Are You Ready to Buy a Home?
First – do you have the financial resources? You should have a minimum of five % (preferably 10%) of the purchase price of a home for the down payment;  ideally even more. Are there other priorities in your life e.g. starting a new business, which require your savings? If not, buying a home should be on your radar.

Second – do you expect to stay in your new home for some time? Moving can be expensive and you will want to build some equity before having to relocate. Your job and home life should be stable.

What Can You Afford?
If you haven’t already gone through the mortgage pre-qualification process, you will need to meet with a lender or mortgage broker. They will establish how much of a mortgage you will qualify for. Mortgage rates vary considerably and it is paramount that you shop around for the best rate, terms and options.

Your financial advisor’s mortgage calculator will help you determine what monthly payment and debt you can manage. Note: if you are buying a condo, the amount of your monthly maintenance fee has a direct impact on how much you can afford to spend on servicing your mortgage.

First time home buyers may want to take advantage of the federal government’s Home Buyers’ Plan. Under this plan, you may use up to $20,000 of your RRSP towards the purchase of a home. The money is tax-free as long as you pay it back in the next 15 years. Ask your RE/MAX Sales Associate/mortgage advisor for details.

Good Questions When Assessing Home Features
Do you need several bedrooms, more than one bathroom, a home office, a two-car garage?
Do you want air conditioning, storage or hobby space, a fireplace, a swimming pool? Do you have family members with special needs?
Do you plan to have children? Downtown or suburbs? Close to recreation or work.
Do you need a substantial backyard?

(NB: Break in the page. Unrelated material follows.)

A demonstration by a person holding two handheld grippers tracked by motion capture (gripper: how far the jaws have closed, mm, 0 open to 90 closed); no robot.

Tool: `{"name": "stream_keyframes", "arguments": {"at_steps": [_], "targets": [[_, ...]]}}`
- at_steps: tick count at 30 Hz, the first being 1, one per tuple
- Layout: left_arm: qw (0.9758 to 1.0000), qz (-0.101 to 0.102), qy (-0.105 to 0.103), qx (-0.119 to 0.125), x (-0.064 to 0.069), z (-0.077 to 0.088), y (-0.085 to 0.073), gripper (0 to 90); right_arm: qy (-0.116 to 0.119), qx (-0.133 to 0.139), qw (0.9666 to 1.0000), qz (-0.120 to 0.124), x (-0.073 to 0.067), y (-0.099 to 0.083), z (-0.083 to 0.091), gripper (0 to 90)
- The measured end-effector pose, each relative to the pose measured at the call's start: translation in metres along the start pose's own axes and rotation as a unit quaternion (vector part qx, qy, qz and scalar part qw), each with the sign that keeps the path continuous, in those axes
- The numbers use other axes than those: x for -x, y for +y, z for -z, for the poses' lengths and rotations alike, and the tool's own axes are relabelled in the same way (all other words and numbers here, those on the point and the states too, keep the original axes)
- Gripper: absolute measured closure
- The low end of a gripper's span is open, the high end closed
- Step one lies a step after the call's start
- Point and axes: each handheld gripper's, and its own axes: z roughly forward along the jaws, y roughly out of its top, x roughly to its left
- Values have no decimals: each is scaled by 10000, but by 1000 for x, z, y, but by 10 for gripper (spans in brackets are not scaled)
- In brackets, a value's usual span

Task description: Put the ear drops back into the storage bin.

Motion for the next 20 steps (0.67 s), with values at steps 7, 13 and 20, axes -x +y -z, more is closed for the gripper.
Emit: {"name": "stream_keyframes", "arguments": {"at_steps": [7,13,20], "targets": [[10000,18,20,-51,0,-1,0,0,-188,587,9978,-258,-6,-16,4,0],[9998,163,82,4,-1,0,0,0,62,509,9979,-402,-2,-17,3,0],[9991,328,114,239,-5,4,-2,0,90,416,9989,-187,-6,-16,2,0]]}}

Pets?   Is there adequate storage space?
Will any remodeling be required to make the home move-in ready for you?
What service providers (cable, Internet, telephone, Satelite) are available in the area, and is the house wired for these? How good is the cell phone reception?
How much are the yearly property taxes?
How much will utilities cost each month? Does the house have a gas or electric furnace, water heater, and appliances? How old are the major appliances, and which are included?
Have there been any major repairs to the house, and if so, when were they completed? For example, how old is the roof? Has water ever damaged the basement or foundation?
Any previous problems with insects, such as termites and spiders, or rodents?
Older homes need to be carefully examined – Windows may need caulking or new sashes, bathroom tiles may need grouting, home may need rewiring (planning on a hot tub or sauna?), a new hot water heater, or a new furnace.
How far will you be commuting and what is the traffic like? Factor in your cost of fuel.
Where will your children attend school and how will they commute?
Are there recreational facilities and parks close by? Are you close to family and friends?
Is safety or high crime an issue?
Is the property close to an obstacle or negative influence? (eg.an apartment building, shopping centre, school, radio tower, power lines, LRT or railroad track, highway, airport or commercial project).
Access to schools, work, recreation, shopping centres, public transportation, cultural attractions, libraries, churches and hospitals
Adjacent undeveloped land – what is proposed for this or other green space?
Heavy traffic can be a noise nuisance and hazard for children
Distance from the unit to amenities, parking, walkways, cycle paths, roads, public transit
Does the neighborhood reflect positively on the value of the condo and your lifestyle choice?
Does this neighborhood, for any reason, have a poor reputation?
Is the future economic climate for the area good? Are businesses moving in?  Significant municipal/government investment?
Are people moving in or out of the neighborhood? What is their average ages, income level, family size?
Are there plans for this neighborhood that you may be unaware of (i.e. a future highway, a commercial development or a new housing development) that may provide resale competition?

A good tip!  Visit at various times (day/weekends) to check traffic, noise levels and activity.